The song describes Bowie's alter ego Ziggy Stardust, a rock star who acts as a messenger for extraterrestrial beings. The character was inspired by English rock 'n' roll singer Vince Taylor, whom Bowie met after Taylor had a breakdown and believed himself to be a cross between a god and an alien, though Taylor was only part of the character's blueprint. Bowie's allusions to Taylor include identifying himself as a "leper messiah". Other influences included the Legendary Stardust Cowboy and Kansai Yamamoto, who designed the costumes Bowie wore during the tour. Bowie told Rolling Stone that the name "Ziggy" was "one of the few Christian names I could find beginning with the letter 'Z. He later explained in a 1990 interview for Q magazine that the Ziggy part came from a tailor's shop called Ziggy's that he passed on a train, and he liked it because it had "that Iggy [Pop] connotation but it was a tailor's shop, and I thought, Well, this whole thing is gonna be about clothes, so it was my own little joke calling him Ziggy. So Ziggy Stardust was a real compilation of things."

On the album, the Ziggy Stardust character is introduced directly on the third track, "Moonage Daydream". However, "Ziggy Stardust" is the central piece of the narrative of the album, presenting a complete "birth-to-death chronology". Both "Ziggy Stardust" and fellow album track "Lady Stardust" offer vastly different portraits of Ziggy. According to the author Peter Doggett, "Lady Stardust" presents an unfinished tale with "no hint at a denouement beyond a vague air of melancholy", while "Ziggy Stardust" shows Ziggy's rise and fall in a very human manner. O'Leary notes that the song's narrator is not definitive: it could be an audience member retrospectively discussing Ziggy, it could be one of the Spiders or even the "dissociated memories" of Ziggy himself.
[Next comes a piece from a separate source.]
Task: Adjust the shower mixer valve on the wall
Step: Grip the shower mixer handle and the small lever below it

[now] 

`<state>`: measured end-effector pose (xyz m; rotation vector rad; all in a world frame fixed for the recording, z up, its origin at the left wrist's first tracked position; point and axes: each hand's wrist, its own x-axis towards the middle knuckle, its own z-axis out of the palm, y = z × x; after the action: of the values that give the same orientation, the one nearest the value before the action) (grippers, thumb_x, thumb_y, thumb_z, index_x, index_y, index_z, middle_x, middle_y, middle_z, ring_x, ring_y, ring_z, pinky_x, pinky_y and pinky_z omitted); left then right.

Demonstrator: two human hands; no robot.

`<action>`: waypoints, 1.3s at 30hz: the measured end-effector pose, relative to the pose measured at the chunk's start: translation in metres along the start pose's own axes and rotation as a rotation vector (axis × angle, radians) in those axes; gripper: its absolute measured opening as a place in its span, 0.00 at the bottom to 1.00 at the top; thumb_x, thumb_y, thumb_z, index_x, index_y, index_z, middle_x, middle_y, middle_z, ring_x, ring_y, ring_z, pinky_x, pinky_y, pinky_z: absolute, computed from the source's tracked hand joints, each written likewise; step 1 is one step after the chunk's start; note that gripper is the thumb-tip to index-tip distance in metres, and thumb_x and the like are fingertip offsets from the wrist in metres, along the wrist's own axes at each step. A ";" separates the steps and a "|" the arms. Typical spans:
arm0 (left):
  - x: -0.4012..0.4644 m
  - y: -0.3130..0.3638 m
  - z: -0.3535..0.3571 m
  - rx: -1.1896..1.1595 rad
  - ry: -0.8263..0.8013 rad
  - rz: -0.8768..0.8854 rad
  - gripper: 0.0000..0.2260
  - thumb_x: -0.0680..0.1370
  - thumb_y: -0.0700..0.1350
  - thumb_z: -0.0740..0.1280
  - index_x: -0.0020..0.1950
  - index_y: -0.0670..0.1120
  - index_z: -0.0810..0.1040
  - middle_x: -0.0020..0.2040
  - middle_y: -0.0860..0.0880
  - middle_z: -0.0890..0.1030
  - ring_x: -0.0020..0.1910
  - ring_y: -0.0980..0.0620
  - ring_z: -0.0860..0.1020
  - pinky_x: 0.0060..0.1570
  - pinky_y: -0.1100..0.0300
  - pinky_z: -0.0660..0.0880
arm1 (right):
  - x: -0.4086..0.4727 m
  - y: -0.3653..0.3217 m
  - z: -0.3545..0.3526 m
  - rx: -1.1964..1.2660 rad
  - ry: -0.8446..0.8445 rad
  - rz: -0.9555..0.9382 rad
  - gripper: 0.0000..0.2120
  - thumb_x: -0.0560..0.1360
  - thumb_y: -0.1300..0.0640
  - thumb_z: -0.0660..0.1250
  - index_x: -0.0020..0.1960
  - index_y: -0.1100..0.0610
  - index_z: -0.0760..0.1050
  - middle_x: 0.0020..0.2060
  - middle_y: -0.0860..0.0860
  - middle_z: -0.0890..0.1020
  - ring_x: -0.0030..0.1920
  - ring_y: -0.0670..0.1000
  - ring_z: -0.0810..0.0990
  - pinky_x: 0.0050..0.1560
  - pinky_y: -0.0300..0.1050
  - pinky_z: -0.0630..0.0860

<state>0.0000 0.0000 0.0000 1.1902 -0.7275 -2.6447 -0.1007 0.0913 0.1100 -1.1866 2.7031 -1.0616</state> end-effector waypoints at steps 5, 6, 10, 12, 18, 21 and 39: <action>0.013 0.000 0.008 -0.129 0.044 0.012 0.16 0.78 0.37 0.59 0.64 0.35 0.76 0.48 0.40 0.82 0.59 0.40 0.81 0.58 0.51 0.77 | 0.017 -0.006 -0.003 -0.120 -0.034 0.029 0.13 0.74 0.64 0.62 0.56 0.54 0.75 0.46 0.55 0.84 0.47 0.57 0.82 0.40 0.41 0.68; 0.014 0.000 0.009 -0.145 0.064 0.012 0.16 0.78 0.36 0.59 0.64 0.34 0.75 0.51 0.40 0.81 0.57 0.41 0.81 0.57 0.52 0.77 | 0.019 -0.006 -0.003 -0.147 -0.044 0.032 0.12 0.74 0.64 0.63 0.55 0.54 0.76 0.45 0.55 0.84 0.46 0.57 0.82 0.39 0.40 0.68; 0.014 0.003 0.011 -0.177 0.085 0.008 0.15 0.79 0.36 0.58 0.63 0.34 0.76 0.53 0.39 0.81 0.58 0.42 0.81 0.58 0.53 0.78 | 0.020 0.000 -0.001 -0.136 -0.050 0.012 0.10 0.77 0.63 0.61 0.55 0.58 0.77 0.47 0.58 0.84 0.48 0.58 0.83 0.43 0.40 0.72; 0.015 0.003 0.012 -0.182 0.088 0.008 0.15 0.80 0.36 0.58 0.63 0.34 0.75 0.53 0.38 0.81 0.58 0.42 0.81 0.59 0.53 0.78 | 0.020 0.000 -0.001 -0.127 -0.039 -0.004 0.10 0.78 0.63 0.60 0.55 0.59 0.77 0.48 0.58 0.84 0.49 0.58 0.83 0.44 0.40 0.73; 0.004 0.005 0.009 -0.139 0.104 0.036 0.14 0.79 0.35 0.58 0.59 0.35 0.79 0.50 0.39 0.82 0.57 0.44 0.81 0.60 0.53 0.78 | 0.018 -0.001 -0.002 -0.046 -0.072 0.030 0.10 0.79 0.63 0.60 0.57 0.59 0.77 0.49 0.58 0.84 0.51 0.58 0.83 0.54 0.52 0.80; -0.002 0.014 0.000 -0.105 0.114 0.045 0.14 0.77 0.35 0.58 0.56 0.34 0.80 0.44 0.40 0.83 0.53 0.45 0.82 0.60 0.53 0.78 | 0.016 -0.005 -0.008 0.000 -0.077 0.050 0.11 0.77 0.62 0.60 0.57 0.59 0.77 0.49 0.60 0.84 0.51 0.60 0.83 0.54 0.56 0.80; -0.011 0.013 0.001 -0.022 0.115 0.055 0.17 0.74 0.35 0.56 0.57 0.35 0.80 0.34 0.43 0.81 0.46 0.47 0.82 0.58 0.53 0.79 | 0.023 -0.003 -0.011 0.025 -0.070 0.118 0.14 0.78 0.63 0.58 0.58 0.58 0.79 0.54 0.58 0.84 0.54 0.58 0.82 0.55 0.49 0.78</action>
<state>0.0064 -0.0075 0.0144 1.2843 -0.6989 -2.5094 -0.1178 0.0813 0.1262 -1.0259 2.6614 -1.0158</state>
Ziggy has several rock star characteristics: drug use, an enormous cock, and the "too-wasted-to-leave-the-room pallor." He plays guitar "left hand", which Doggett and Pegg believe is inspired by American guitarist Jimi Hendrix, along with the lines "jiving us that we were voodoo" and "killed" by "the kids". Ziggy is "well-hung" and has a "snow-white tan", which Pegg believes suggests the "coked-up sexuality of Iggy Pop's stage persona." Pegg also notes the presence of Lou Reed of the Velvet Underground in the line "came on so loaded man". He also describes himself as "the Nazz", which was the American comedian Lord Buckley's nickname for Christ (as in "Nazarene"), as well as the name of several former backing bands for Todd Rundgren and Alice Cooper; Cooper had also fronted a group known as the Spiders in 1965. Doggett notes the similarity between the story of Jesus and Ziggy: the story of Jesus ended in death, and is followed by "a mysterious afterlife, acolytes, skeptics, and all the other paraphernalia associated with the premature demise of modern-day icons", mentioning the likes of Marilyn Monroe, James Dean, Hendrix, Elvis Presley, John Lennon and Kurt Cobain. According to Pegg, the line "making love with his ego" most likely refers to Jim Morrison and Mick Jagger, but believes "the list of applicants is still growing." The line "Ziggy sucked up into his mind" reprises the line "your laughter is sucked in their brains" from the Hunky Dory track "Queen Bitch".

==Release and reception==

It was quite easy to become obsessed night and day with the character. I became Ziggy Stardust. David Bowie went totally out the window.
— – David Bowie, in an interview with Rolling Stone, 1976

"Ziggy Stardust" is the ninth track on the Bowie's fifth studio album The Rise and Fall of Ziggy Stardust and the Spiders from Mars, released on 16 June 1972 by RCA Records. The original recording was never released as a single, but a live version recorded at Santa Monica Civic Auditorium during the Ziggy Stardust Tour was released as a single in France and the United States in 1994 to promote the bootleg album Santa Monica '72 (1994). This version was accompanied by a video compiled from live footage shot at Dunstable Civic Hall on 21 June 1972 which, according to Pegg, offers "fascinating glimpses of an early Ziggy show in action." In the wake of Bowie's death in 2016, the song peaked at number 86 on the Portuguese AFP chart, number 75 on the Billboard Japan Hot 100 and at number 17 on the US Billboard Hot Rock Songs chart.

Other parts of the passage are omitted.